WHAT YOU ARE ASKED TO DO: Locate every line below that contains the word "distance" and copy it.

Dataset records
#####

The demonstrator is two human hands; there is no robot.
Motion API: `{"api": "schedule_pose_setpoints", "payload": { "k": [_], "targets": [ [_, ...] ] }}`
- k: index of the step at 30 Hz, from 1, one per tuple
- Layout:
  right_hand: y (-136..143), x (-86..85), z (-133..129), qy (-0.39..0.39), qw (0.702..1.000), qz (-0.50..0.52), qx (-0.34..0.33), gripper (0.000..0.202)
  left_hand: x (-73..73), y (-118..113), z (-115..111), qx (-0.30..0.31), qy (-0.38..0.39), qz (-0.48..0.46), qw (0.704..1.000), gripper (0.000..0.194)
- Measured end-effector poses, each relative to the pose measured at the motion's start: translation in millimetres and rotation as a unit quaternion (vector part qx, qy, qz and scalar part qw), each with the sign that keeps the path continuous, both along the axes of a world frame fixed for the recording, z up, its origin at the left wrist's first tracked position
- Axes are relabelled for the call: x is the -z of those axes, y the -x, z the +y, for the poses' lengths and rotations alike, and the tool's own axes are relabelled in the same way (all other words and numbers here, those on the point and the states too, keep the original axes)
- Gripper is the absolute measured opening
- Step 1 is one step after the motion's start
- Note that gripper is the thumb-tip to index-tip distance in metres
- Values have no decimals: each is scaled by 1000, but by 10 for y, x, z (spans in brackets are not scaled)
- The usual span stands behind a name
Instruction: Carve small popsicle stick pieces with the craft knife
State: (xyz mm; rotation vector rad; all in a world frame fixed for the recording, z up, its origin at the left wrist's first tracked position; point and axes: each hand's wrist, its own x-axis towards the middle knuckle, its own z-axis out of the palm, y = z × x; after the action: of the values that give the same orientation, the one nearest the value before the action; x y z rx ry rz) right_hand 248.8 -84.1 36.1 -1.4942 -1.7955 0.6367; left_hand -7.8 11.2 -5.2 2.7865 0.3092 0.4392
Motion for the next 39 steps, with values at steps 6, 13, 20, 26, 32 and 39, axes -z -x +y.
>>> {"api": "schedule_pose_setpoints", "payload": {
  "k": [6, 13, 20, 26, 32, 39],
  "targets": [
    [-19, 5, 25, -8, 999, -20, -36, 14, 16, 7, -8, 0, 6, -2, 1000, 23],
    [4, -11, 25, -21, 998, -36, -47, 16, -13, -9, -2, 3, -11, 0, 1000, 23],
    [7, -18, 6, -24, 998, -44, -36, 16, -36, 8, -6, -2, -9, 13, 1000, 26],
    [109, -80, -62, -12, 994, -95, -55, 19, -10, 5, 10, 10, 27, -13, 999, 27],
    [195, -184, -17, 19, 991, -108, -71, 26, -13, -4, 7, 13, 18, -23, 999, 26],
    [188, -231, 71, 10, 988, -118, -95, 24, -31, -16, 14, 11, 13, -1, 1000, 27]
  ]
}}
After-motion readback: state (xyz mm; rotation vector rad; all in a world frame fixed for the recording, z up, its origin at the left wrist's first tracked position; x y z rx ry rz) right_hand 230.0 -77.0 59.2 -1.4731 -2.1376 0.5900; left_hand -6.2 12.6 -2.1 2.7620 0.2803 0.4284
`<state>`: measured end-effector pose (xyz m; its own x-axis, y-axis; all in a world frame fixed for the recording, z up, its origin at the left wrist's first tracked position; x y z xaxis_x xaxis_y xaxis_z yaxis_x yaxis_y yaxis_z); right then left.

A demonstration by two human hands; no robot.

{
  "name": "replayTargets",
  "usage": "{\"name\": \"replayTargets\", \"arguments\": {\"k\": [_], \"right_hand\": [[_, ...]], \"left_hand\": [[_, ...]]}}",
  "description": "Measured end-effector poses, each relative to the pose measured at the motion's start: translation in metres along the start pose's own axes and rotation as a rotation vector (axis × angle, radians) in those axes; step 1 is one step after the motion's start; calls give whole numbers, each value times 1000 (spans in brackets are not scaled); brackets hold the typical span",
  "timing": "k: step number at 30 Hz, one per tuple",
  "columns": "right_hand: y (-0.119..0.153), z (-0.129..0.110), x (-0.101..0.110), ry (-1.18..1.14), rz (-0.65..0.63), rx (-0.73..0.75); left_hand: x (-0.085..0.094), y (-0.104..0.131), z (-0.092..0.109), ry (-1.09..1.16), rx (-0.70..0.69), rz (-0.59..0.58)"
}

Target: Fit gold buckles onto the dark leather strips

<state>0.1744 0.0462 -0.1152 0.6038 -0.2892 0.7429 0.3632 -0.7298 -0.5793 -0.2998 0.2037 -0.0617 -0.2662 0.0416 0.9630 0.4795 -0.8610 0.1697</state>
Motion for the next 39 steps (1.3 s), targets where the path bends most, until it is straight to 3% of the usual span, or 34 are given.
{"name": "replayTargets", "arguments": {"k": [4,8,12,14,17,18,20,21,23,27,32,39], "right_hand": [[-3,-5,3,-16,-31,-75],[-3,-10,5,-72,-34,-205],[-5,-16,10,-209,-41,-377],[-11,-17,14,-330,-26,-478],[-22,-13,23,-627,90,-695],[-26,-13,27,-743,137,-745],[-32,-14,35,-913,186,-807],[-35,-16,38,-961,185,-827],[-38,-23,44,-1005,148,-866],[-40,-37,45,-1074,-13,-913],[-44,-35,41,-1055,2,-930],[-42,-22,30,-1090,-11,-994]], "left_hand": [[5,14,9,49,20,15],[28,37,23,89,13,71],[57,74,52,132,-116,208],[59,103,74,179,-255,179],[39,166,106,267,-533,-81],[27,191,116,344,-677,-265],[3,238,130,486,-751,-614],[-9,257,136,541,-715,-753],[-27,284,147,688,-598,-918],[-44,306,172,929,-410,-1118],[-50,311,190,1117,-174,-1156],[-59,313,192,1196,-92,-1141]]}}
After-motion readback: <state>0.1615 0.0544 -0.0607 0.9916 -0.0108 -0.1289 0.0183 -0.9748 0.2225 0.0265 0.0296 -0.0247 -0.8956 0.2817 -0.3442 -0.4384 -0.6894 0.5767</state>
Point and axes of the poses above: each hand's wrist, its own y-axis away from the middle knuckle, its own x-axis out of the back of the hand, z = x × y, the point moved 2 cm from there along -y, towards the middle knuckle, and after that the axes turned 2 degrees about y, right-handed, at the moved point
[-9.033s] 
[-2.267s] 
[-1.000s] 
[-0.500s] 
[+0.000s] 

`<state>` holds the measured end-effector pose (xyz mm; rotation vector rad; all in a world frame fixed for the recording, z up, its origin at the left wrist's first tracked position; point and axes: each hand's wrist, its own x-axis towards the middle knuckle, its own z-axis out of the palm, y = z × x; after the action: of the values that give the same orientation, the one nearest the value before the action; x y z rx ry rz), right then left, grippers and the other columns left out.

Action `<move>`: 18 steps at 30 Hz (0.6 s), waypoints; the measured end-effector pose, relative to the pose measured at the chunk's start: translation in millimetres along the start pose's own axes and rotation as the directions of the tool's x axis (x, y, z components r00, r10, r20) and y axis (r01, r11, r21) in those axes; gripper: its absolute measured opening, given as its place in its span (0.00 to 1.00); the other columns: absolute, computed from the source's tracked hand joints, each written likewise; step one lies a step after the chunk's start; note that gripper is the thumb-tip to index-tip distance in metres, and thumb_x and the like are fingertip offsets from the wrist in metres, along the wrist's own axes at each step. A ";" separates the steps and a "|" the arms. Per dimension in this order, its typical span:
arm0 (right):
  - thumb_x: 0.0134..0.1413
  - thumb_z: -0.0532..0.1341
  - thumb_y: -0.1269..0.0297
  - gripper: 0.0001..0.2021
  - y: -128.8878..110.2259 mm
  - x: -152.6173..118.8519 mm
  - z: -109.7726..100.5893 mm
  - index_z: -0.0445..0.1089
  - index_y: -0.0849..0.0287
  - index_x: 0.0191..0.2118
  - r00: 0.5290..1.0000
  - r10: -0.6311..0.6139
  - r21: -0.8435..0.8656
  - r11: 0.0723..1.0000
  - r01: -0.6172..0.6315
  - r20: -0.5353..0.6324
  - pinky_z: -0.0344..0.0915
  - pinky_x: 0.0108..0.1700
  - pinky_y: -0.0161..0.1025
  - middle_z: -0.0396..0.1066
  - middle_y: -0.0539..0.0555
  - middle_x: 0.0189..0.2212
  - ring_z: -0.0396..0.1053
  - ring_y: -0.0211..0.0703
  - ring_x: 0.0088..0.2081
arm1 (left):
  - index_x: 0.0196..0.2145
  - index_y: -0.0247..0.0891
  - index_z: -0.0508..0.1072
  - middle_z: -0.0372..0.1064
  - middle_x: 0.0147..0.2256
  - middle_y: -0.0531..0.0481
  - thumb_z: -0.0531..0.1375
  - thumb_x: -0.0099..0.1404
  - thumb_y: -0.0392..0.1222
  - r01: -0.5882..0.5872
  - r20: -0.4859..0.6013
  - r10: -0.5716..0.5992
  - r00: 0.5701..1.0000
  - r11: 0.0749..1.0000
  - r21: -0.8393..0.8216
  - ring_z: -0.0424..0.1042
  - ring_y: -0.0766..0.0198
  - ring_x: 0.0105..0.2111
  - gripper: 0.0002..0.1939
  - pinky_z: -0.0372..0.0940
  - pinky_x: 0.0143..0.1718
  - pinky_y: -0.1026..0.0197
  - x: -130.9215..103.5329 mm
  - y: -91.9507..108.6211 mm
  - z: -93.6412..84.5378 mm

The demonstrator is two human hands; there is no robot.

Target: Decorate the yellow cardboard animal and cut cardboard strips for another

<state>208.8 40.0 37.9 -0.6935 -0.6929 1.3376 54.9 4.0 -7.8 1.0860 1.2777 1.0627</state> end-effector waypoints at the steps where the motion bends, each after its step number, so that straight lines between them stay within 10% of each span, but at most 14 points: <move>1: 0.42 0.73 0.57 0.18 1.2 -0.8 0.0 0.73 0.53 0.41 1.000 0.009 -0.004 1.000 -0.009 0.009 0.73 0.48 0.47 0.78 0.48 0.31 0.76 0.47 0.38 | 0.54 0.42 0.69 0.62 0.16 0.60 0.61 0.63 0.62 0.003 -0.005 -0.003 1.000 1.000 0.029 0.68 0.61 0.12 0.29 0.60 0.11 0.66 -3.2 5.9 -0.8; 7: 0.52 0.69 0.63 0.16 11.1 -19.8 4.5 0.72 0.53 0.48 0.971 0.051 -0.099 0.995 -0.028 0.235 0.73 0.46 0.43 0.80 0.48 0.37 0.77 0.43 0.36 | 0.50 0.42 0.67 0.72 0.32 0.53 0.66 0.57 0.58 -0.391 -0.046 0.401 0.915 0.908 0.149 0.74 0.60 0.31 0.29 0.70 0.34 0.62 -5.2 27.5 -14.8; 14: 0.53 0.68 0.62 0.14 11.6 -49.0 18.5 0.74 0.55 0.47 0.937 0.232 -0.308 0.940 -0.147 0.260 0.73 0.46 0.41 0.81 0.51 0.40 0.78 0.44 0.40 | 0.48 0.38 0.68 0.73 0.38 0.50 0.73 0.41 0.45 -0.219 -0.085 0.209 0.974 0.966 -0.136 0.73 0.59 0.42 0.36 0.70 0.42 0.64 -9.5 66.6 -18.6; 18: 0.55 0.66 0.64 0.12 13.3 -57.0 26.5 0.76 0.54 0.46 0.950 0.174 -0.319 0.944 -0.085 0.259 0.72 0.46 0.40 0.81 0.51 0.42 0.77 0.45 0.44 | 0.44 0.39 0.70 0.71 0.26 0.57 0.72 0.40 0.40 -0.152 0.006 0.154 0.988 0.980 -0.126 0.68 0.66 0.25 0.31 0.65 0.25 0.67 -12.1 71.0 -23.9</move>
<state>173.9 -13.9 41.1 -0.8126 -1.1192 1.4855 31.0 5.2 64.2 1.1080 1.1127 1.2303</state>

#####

WRITTEN SOLUTION:
- Note that gripper is the thumb-tip to index-tip distance in metres
Action `<move>`: 18 steps at 30 Hz (0.6 s), waypoints; the measured end-effector pose, relative to the pose measured at the chunk's start: translation in millimetres along the start pose's own axes and rotation as the directions of the tool's x axis (x, y, z components r00, r10, r20) and y axis (r01, r11, r21) in those axes; gripper: its absolute measured opening, given as its place in its span (0.00 to 1.00); the other columns: absolute, computed from the source's tracked hand joints, each written likewise; step one lies a step after the chunk's start; note that gripper is the thumb-tip to index-tip distance in metres, and thumb_x and the like are fingertip offsets from the wrist in metres, along the wrist's own axes at each step. A ";" separates the steps and a "|" the arms. Per dimension in this order, its typical span:

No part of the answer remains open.